Camila sat in a grand office in the Sterling building, a pen trembling in her hand, facing a thick contract. Ethan Sterling—the heir to the Sterling empire—would be born from her womb. In return, she would receive a large sum of money. No custody. No visits. No further contact.

“We’ll cover all medical expenses,” the lawyer had said, his tone flat, as if discussing a transaction, not a child. “And once the baby is born, the remainder will be paid in full.”

She hesitated. Her heart trembled as her eyes passed over the words on the page.

But that year… her mother had been in the hospital, battling cancer. The cost of treatment was suffocating. Rent was three months overdue. Life had left her no other option. So she signed—at the bottom of the page where her future vanished in ink.

The pen clicked dry. A judgment rendered.

When the baby was born, she suffered a long, painful labor. And Leon? He took the child and left without a word.

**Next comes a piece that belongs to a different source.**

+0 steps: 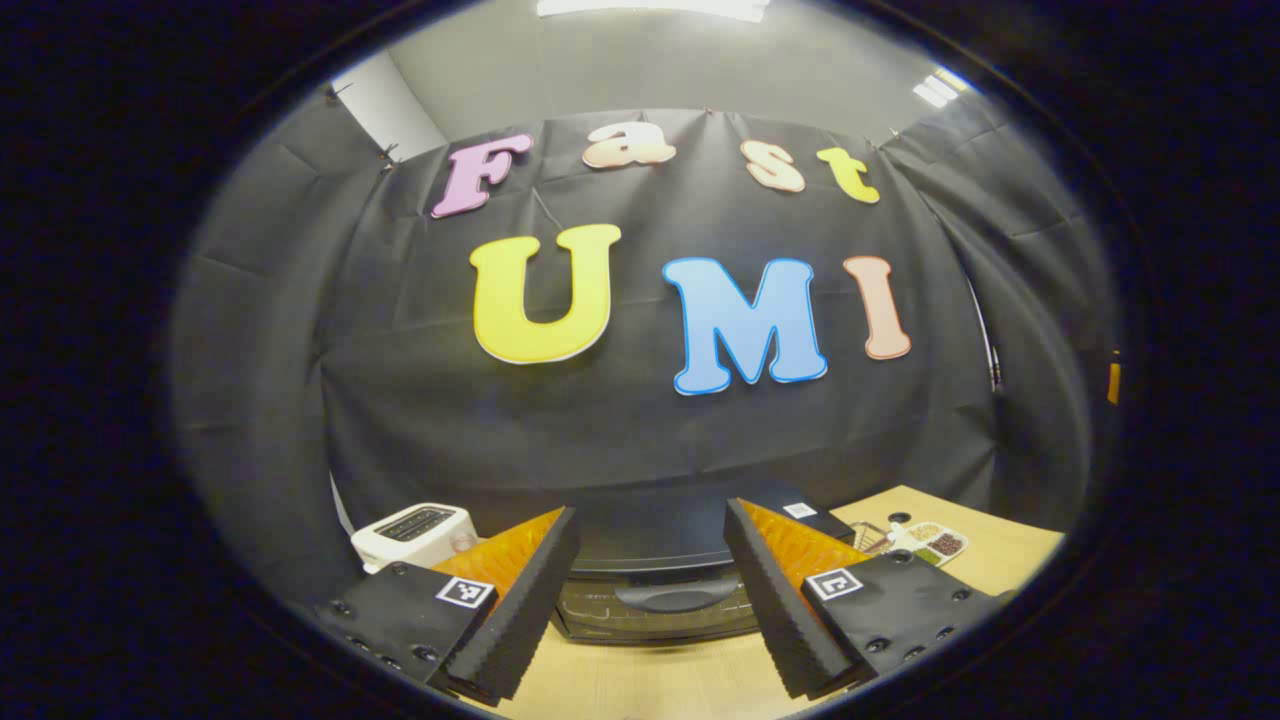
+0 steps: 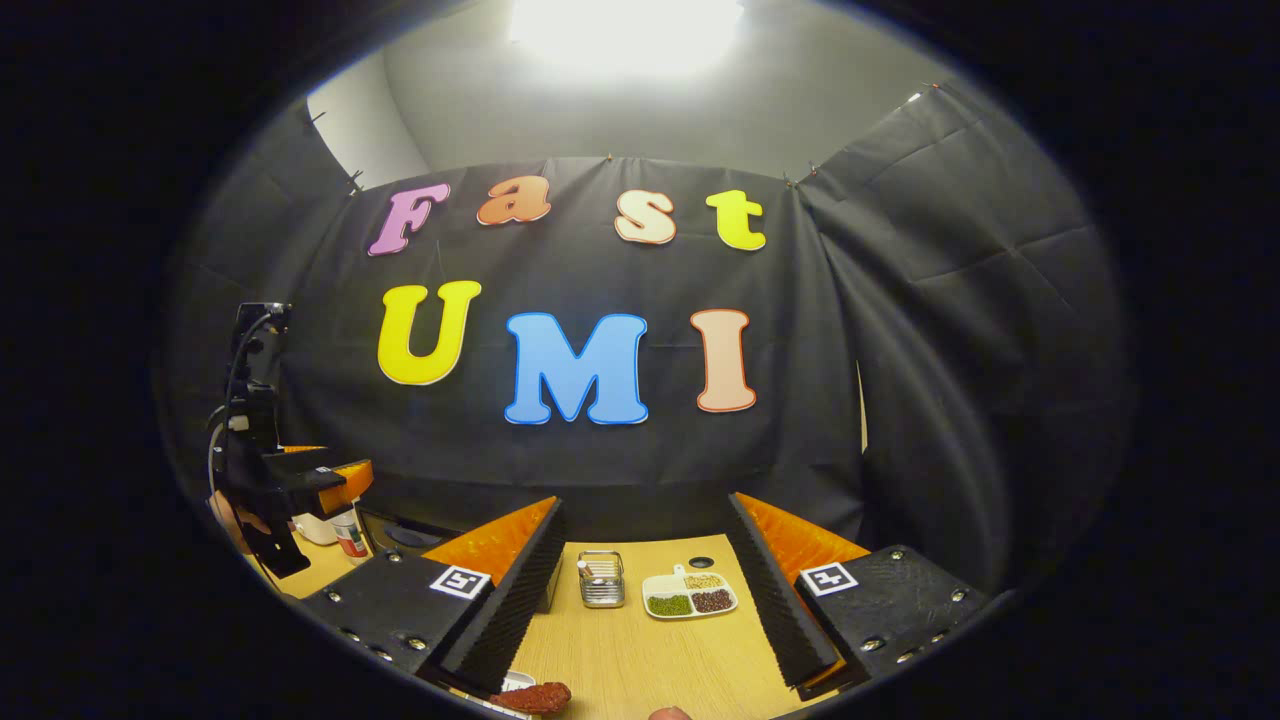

No farewell. No final glance. No chance for her to hold her baby—just once.

Camila once believed she could be strong. That she could use the money to rebuild—open a bakery, start over. But in the years that followed, every time she saw a little boy running across the street, her heart clenched. She didn’t know how Ethan was now—whether Leon took care of him, whether the boy was teased for not having a mother. But one thing she knew, with every fiber of her being: that boy… had once been a part of her.

Not by blood. Not by genes. But because for nine long months, she carried him. Every nausea, every kick, every night she whispered to her growing belly, believing it was the most sacred thing in her life. And it was.

Back in the present, Camila folded her arms around her stomach—as if she could still feel warmth there. Tears rolled down her cheeks—silent, heavy. The bakery still smelled of vanilla. The street outside still glowed under streetlamps. But inside her was a wasteland of ashes, never to be rekindled.

She regretted it all—a cold, consuming regret like endless night. If she could go back in time… she wasn’t sure she would choose differently. But at the very least, she would’ve asked for one thing. Just one.

To hold him.

To say hello…

And goodbye.

Now, all she had left was herself—an incomplete heart, and a memory that never had a name.